Return the lines from the one containing "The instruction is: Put" to the end of the material, both end lines included, exactly and with nothing else.
[Start of section]
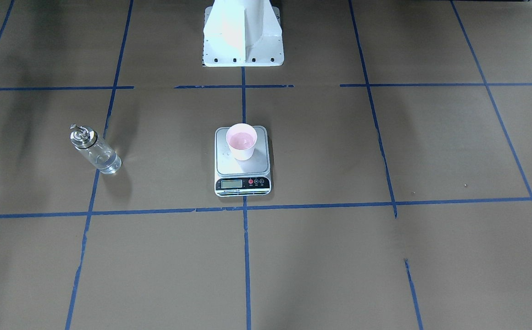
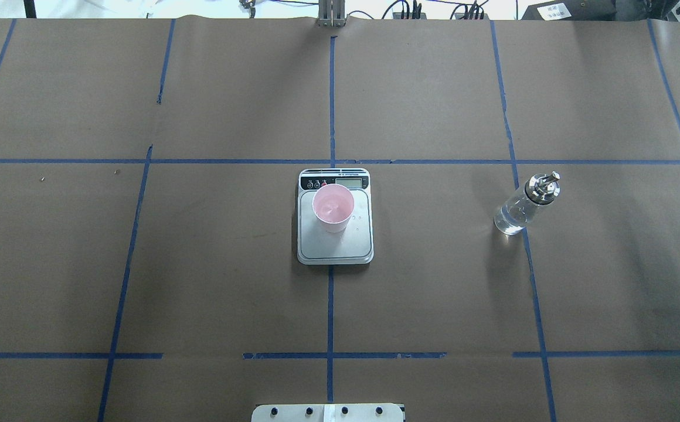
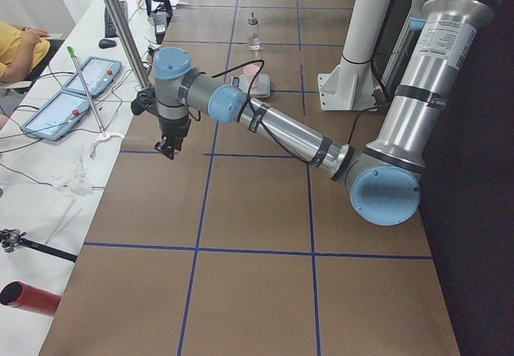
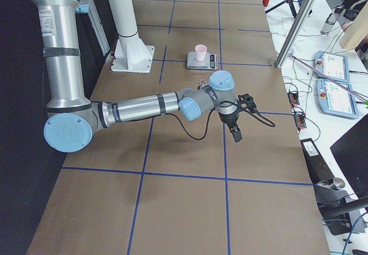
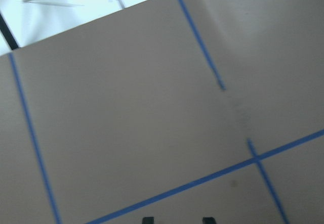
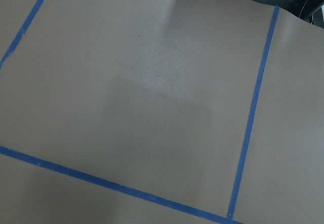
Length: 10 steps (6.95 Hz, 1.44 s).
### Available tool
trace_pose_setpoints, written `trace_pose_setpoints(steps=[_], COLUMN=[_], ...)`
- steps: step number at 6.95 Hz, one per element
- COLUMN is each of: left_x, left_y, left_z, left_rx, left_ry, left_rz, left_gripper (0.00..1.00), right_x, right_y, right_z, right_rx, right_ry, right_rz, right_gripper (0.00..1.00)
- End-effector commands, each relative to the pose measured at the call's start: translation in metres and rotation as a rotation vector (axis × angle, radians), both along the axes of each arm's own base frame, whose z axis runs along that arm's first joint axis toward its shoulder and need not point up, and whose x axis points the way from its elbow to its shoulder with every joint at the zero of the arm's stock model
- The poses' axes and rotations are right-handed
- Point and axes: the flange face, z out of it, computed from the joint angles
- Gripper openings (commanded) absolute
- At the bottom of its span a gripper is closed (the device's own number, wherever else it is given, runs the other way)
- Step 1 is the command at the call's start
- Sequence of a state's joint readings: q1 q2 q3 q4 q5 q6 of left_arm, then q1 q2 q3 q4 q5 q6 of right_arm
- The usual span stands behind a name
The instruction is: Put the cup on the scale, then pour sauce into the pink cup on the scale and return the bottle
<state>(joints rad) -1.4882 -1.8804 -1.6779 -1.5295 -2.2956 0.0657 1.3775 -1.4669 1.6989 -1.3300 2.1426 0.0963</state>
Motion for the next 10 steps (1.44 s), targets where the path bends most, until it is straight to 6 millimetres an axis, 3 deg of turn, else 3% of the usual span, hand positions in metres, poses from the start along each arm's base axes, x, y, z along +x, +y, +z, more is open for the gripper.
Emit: trace_pose_setpoints(steps=[1,2,4,5,7,8,10], left_x=[-0.018,-0.017,-0.026,-0.029,-0.031,-0.037,-0.04], left_y=[0.0,0.041,0.08,0.103,0.138,0.137,0.142], left_z=[0.111,0.156,0.131,0.155,0.132,0.133,0.166], left_rx=[-0.128,-0.075,-0.152,-0.234,-0.146,-0.215,-0.221], left_ry=[0.09,0.11,0.146,0.139,0.014,-0.024,-0.057], left_rz=[0.067,0.096,-0.073,-0.099,-0.094,-0.103,0.003], left_gripper=[0.68,1.0,1.0,1.0,1.0,1.0,1.0], right_x=[0.061,0.075,0.086,0.082,0.078,0.08,0.083], right_y=[0.001,0.004,0.007,0.002,-0.003,-0.004,0.005], right_z=[0.003,0.004,0.005,0.0,-0.008,-0.001,0.009], right_rx=[-0.055,-0.114,-0.157,-0.165,-0.151,-0.16,-0.196], right_ry=[-0.06,-0.101,-0.085,-0.068,-0.052,-0.022,-0.038], right_rz=[-0.098,-0.077,-0.143,-0.192,-0.201,-0.196,-0.182], right_gripper=[1.0,1.0,1.0,1.0,1.0,1.0,1.0])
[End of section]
▶ Completed exercise
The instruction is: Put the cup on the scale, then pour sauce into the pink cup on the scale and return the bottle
<state>(joints rad) -1.4882 -1.8804 -1.6779 -1.5295 -2.2956 0.0657 1.3775 -1.4669 1.6989 -1.3300 2.1426 0.0963</state>
Motion for the next 10 steps (1.44 s), targets where the path bends most, until it is straight to 6 millimetres an axis, 3 deg of turn, else 3% of the usual span, hand positions in metres, poses from the start along each arm's base axes, x, y, z along +x, +y, +z, more is open for the gripper.
Emit: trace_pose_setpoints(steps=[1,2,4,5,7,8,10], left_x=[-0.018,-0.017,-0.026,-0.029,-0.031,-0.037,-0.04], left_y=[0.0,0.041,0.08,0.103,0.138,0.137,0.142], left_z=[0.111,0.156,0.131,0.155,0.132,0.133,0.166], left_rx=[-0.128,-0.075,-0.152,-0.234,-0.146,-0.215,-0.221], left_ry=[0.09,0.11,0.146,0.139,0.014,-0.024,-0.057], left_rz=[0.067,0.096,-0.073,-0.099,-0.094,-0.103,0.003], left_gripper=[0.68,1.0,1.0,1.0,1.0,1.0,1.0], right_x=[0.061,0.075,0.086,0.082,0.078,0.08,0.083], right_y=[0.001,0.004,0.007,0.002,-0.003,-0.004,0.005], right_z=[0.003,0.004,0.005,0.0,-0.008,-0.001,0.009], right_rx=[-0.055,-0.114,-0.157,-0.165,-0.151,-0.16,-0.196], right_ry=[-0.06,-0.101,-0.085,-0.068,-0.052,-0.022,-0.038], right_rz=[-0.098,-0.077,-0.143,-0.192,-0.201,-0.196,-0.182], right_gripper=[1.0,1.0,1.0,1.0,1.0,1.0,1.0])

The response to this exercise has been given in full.